In order to be able to have the HybridFinder() results list exported, this function will come in handy. Please note that this function is also part of the HybridFinder() function, therefore if you set export_files=TRUE and you indicate the export directory in export_dir in the HybridFinder() function, you would have the exact same outcome.

Value

exports a folder containing three files

  1. the HybridFinder output - the spectra that made it to the end with their respective columns (ALC, m/z, RT, Fraction, Scan) and a categorization column which denotes their potential splice type (-cis, -trans) or whether they are linear (the entire sequence was matched in proteins in the proteome database). Potential cis- & trans-spliced peptide are peptides whose fragments were matched with fragments within one protein, or two proteins, respectively.

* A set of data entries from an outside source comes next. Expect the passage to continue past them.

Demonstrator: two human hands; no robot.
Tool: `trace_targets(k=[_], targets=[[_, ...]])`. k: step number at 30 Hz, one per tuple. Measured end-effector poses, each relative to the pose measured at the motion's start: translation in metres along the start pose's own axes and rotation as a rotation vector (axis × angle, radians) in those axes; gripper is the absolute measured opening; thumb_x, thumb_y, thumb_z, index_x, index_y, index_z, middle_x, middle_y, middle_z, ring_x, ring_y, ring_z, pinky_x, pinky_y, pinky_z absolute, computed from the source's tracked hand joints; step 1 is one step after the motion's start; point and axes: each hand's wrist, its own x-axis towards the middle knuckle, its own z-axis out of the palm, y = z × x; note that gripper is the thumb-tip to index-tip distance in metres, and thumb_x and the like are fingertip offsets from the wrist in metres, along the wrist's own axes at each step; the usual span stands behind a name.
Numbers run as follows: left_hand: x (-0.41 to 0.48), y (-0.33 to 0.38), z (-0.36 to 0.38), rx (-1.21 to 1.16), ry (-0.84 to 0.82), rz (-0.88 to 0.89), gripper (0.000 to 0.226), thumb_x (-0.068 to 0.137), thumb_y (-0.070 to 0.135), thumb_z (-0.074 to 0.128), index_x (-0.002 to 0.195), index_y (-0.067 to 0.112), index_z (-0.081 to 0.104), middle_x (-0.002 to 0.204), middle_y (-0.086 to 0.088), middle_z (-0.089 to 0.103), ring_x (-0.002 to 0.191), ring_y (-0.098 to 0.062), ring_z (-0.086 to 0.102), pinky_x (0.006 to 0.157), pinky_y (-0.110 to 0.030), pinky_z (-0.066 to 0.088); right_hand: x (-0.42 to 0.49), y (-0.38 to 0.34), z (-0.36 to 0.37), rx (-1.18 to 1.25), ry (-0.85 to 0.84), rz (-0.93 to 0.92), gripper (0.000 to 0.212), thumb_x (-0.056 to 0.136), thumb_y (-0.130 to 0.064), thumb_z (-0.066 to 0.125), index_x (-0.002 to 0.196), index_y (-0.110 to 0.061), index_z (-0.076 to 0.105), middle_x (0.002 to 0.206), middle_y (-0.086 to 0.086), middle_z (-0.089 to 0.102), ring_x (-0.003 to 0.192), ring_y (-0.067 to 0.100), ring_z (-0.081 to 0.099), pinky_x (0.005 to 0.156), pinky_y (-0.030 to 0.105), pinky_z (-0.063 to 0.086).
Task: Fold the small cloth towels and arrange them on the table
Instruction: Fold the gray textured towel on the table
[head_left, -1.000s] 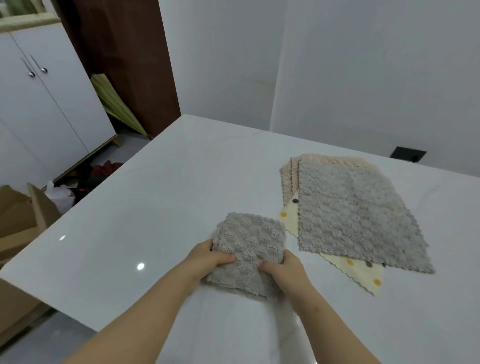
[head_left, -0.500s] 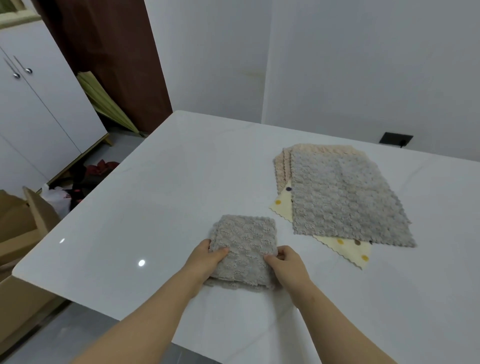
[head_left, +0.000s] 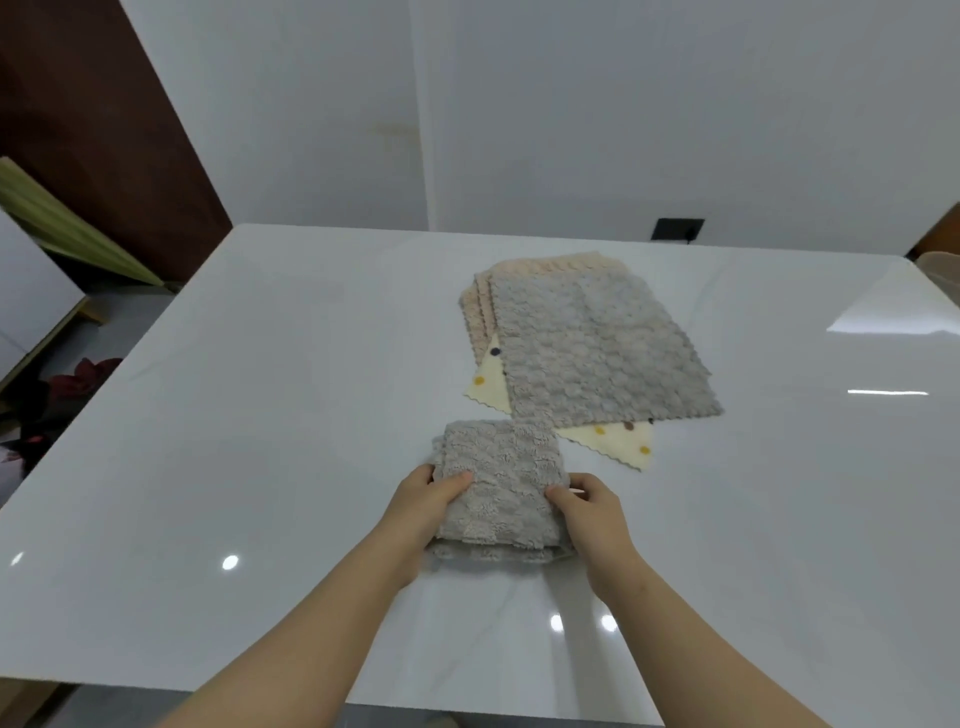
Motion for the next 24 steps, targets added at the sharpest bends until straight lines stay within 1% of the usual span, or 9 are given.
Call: trace_targets(k=[2,5,8,10,14,17,19,21,24], targets=[[-0.004,-0.002,0.02,-0.002,-0.006,0.004,0.013,0.09,0.018,0.057,0.102,0.016,0.054,0.092,-0.002,0.065,0.08,-0.018,0.064,0.068,-0.03,0.053,-0.001,0.003,-0.02,0.016,0.004,-0.002,0.004,0.089,-0.014,0.054,0.089,-0.016,0.057,0.091,0.01,0.061,0.081,0.027,0.061,0.077,0.039,0.051],[-0.014,-0.008,0.053,0.015,0.002,0.021,0.016,0.09,0.019,0.057,0.105,0.015,0.053,0.093,-0.002,0.064,0.081,-0.018,0.064,0.072,-0.03,0.053,-0.001,0.008,-0.055,0.035,-0.003,-0.011,0.006,0.088,-0.012,0.054,0.093,-0.012,0.058,0.089,0.009,0.061,0.077,0.024,0.061,0.071,0.036,0.051],[-0.028,-0.02,0.097,-0.001,0.024,0.034,0.013,0.09,0.018,0.057,0.103,0.016,0.053,0.094,-0.001,0.064,0.082,-0.017,0.063,0.072,-0.029,0.053,0.0,0.018,-0.101,0.043,-0.037,-0.04,0.005,0.088,-0.011,0.054,0.092,-0.011,0.058,0.084,0.007,0.06,0.072,0.021,0.059,0.064,0.03,0.048],[-0.037,-0.03,0.128,-0.02,0.054,0.04,0.011,0.09,0.018,0.057,0.1,0.017,0.054,0.092,-0.001,0.064,0.08,-0.016,0.063,0.068,-0.028,0.052,0.003,0.027,-0.134,0.022,-0.061,-0.059,0.003,0.088,-0.012,0.055,0.088,-0.014,0.057,0.084,0.006,0.061,0.073,0.022,0.059,0.067,0.033,0.049],[-0.06,-0.056,0.198,-0.071,0.116,0.04,0.019,0.089,0.018,0.058,0.107,0.014,0.052,0.091,-0.001,0.063,0.079,-0.016,0.063,0.064,-0.026,0.051,0.001,0.043,-0.206,-0.045,-0.124,-0.094,0.005,0.087,-0.014,0.056,0.085,-0.018,0.056,0.084,0.006,0.061,0.075,0.021,0.061,0.077,0.038,0.051],[-0.081,-0.074,0.251,-0.065,0.129,0.044,0.022,0.09,0.017,0.058,0.11,0.013,0.051,0.091,0.0,0.062,0.079,-0.015,0.062,0.064,-0.024,0.05,-0.005,0.057,-0.262,-0.074,-0.128,-0.112,0.005,0.086,-0.016,0.057,0.084,-0.021,0.056,0.086,0.008,0.062,0.081,0.026,0.061,0.083,0.044,0.051],[-0.089,-0.082,0.279,-0.065,0.131,0.046,0.024,0.089,0.016,0.058,0.112,0.012,0.051,0.092,0.0,0.062,0.08,-0.015,0.062,0.064,-0.024,0.05,-0.005,0.066,-0.292,-0.081,-0.12,-0.117,0.005,0.086,-0.017,0.056,0.086,-0.022,0.057,0.088,0.008,0.062,0.086,0.028,0.062,0.085,0.044,0.051],[-0.098,-0.089,0.306,-0.053,0.12,0.039,0.027,0.089,0.015,0.058,0.115,0.01,0.051,0.094,-0.001,0.062,0.08,-0.015,0.062,0.067,-0.024,0.051,-0.007,0.075,-0.319,-0.074,-0.105,-0.108,0.005,0.086,-0.016,0.056,0.091,-0.018,0.058,0.087,0.006,0.062,0.085,0.026,0.061,0.084,0.042,0.051],[-0.107,-0.099,0.334,0.005,0.117,0.039,0.028,0.09,0.015,0.056,0.117,0.011,0.05,0.097,-0.002,0.062,0.082,-0.016,0.062,0.068,-0.023,0.051,-0.007,0.09,-0.345,-0.084,-0.07,-0.087,0.014,0.086,-0.016,0.056,0.099,-0.011,0.059,0.087,0.007,0.062,0.084,0.025,0.06,0.082,0.04,0.05]])
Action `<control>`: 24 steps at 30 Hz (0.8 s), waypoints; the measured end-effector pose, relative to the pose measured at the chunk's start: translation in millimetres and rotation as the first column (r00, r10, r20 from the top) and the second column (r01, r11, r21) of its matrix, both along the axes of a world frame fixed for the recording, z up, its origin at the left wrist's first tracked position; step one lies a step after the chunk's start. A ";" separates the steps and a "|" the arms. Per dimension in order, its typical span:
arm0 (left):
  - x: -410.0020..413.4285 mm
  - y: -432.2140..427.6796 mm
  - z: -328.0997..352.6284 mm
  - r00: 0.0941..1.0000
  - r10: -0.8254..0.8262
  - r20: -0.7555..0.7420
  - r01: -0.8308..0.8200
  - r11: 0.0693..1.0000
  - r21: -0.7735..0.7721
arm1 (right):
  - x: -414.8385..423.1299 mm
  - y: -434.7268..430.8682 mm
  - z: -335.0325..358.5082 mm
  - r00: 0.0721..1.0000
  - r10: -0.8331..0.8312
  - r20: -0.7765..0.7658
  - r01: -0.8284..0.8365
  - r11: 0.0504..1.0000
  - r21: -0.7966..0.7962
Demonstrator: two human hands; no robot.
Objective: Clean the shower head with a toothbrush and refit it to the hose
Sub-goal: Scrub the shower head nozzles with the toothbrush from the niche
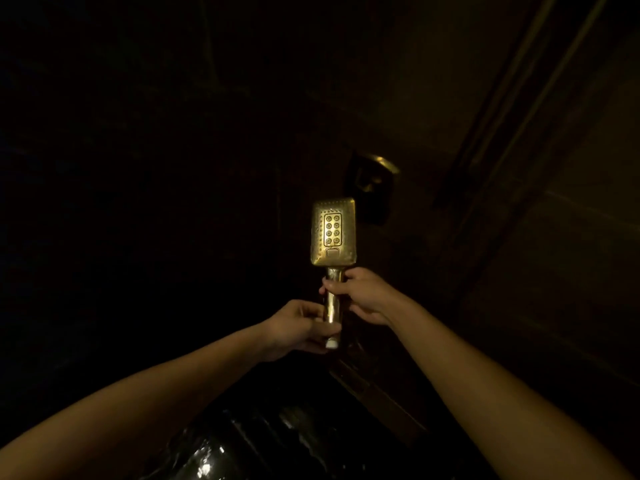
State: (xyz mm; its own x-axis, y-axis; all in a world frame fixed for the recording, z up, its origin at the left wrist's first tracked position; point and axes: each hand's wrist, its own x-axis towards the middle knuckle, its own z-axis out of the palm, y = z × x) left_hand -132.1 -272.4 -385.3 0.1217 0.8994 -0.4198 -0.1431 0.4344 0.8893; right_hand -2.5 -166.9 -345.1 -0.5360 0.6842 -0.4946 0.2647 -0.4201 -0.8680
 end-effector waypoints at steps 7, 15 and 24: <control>-103.4 -86.8 -3.3 0.959 0.279 -0.050 -0.279 0.960 0.008 | -124.3 -59.3 -2.6 0.981 0.172 -0.090 -0.173 0.985 -0.003; -182.9 -171.9 -4.0 0.813 0.572 -0.111 -0.575 0.818 0.013 | -237.8 -120.4 -5.9 0.903 0.395 -0.168 -0.398 0.917 0.013; -228.4 -220.6 9.7 0.610 0.786 -0.102 -0.789 0.614 0.008 | -348.8 -145.4 -3.6 0.642 0.747 -0.174 -0.753 0.656 0.041</control>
State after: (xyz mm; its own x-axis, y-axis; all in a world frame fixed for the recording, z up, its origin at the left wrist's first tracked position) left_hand -360.5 -493.0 -375.6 -0.6648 0.6160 -0.4226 -0.3687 0.2214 0.9028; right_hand -351.3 -312.3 -348.6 -0.9307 -0.0032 -0.3659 0.3611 -0.1688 -0.9171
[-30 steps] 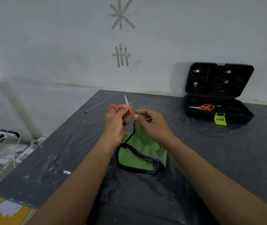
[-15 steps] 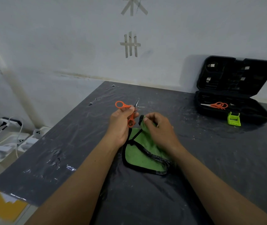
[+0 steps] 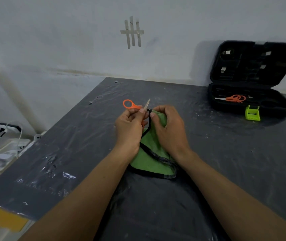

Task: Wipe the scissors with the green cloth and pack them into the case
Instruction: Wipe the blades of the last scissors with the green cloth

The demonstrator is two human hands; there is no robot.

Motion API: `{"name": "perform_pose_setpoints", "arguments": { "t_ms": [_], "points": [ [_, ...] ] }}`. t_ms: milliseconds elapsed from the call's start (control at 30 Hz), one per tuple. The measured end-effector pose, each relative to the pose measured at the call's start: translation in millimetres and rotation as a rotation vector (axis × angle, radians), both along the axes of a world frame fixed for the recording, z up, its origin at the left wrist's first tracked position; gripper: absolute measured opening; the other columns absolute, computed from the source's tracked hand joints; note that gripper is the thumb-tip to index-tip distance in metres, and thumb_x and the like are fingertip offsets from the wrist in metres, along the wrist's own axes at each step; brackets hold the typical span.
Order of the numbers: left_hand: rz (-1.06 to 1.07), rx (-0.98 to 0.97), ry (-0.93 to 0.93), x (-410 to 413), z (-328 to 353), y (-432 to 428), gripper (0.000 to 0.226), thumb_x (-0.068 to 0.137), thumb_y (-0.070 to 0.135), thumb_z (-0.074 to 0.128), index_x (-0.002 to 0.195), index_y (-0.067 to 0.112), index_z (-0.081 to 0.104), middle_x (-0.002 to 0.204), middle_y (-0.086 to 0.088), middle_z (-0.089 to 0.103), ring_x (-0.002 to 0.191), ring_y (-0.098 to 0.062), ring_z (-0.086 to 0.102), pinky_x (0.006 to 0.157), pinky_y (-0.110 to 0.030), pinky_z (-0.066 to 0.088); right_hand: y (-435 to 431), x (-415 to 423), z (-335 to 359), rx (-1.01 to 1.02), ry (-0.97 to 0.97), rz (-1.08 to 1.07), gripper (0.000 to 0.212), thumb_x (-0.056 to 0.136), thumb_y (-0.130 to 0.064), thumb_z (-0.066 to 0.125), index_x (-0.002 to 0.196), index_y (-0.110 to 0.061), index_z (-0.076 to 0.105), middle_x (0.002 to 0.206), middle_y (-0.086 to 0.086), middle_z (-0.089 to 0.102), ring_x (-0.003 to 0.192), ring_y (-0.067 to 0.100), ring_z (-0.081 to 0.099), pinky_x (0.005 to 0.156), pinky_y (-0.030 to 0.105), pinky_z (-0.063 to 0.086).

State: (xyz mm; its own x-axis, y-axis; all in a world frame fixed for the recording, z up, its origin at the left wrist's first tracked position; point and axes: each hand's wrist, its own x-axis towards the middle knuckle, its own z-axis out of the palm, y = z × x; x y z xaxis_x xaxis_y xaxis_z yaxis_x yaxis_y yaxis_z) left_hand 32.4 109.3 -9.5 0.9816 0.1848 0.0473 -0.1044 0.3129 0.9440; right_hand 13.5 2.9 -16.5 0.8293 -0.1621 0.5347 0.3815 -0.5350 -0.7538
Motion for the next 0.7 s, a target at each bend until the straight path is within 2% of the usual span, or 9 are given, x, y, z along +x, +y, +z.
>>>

  2. list of potential hybrid peptides (excluding the linear peptides) (.csv file)

  3. the merged proteome consisting of the reference proteome along with the hybrid proteome added at the end of the file with the sequence names following the pattern "sp|denovo_HF_fake_protein" along with a digit at the end (1,2,3,4,4,etc.) (.fasta file)

See Also

write.fasta

Examples

## Not run: 
 export_results(results_HybridFinder_Human_Liver_AUTD17,folder_Human_Liver_AUTD17)

## End(Not run)

export_step2_results

Description

this function allows to export the results generated from step2_wo_netmhcpan.

Usage

export_step2_results(step2_RHF_results_Exp1, export_dir)

Arguments

step2_RHF_results_Exp1

the results generated from running step2_wo_netMHCpan()

export_dir

the export directory where you would like to have the .csv file saved.

Details

Since netMHCpan is not compatible with Windows OS, the package offers an alternative by outputting the input for netMHCpan and as well the database results with their respective categorizations (cis, trans) established in step1.

Value

exports a folder containing 2 files

  1. the peptide list to be entered in a netMHCpan-ready format,(.csv)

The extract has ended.